Open Babel reads the input into its internal molecular representation, applies requested operations, then writes the molecule through the selected output format. Its official documentation describes the obabel program as a command line tool for interconverting chemical data formats and performing simple molecular manipulation.
Several details affect conversion quality:
Generate coordinates can produce an SDF record without useful coordinates.For one-step conversions with tighter defaults, use SMILES to SDF, SDF to SMILES, PDB to SDF, or SDF to PDB. For electrostatics-ready PQR files with force-field charges and radii, use PDB2PQR.
Open Babel is the right choice when the exact source and destination formats matter, especially for less common formats. It is also useful for quick exploratory conversions before docking, structure cleanup, database import, or computational chemistry setup.

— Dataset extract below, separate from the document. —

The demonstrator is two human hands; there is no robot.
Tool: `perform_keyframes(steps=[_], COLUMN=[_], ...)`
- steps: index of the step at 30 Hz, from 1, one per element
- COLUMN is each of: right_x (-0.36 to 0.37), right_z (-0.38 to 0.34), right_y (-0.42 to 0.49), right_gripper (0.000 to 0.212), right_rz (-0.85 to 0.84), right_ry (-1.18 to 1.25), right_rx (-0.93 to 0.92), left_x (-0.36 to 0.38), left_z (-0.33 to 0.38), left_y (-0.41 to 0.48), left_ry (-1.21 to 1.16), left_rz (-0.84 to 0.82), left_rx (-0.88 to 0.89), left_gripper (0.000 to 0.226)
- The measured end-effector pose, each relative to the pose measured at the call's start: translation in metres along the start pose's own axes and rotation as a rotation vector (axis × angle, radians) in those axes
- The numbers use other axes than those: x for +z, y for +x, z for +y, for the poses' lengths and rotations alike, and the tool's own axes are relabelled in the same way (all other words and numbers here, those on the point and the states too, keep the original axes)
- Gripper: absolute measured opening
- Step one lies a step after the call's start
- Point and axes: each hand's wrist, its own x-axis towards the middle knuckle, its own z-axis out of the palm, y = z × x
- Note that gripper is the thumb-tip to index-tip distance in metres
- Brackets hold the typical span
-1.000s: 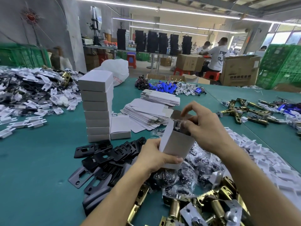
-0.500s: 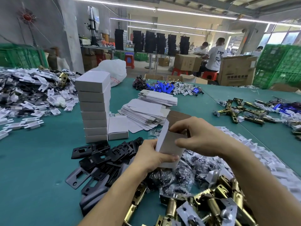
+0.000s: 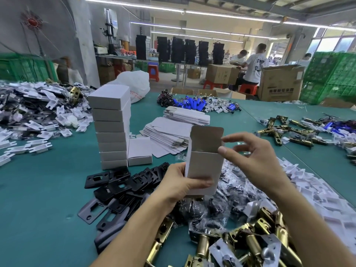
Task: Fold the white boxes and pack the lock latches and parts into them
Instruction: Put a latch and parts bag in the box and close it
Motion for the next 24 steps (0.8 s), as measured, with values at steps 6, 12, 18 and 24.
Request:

Focused conversion tools are better when the conversion has product-specific validation or domain-specific preparation. For example, SMILES to SDF is a better fit for batch ligand 3D generation with named entries, while PDB2PQR is better for assigning biomolecular charges and radii before electrostatics calculations.
For docking workflows, Open Babel can prepare file formats such as SDF, MOL2, PDB, and PDBQT, but docking quality still depends on receptor preparation, ligand protonation, charge assignment, conformer generation, and the docking method. Use AutoDock Vina or GNINA when the goal is binding pose prediction rather than file conversion.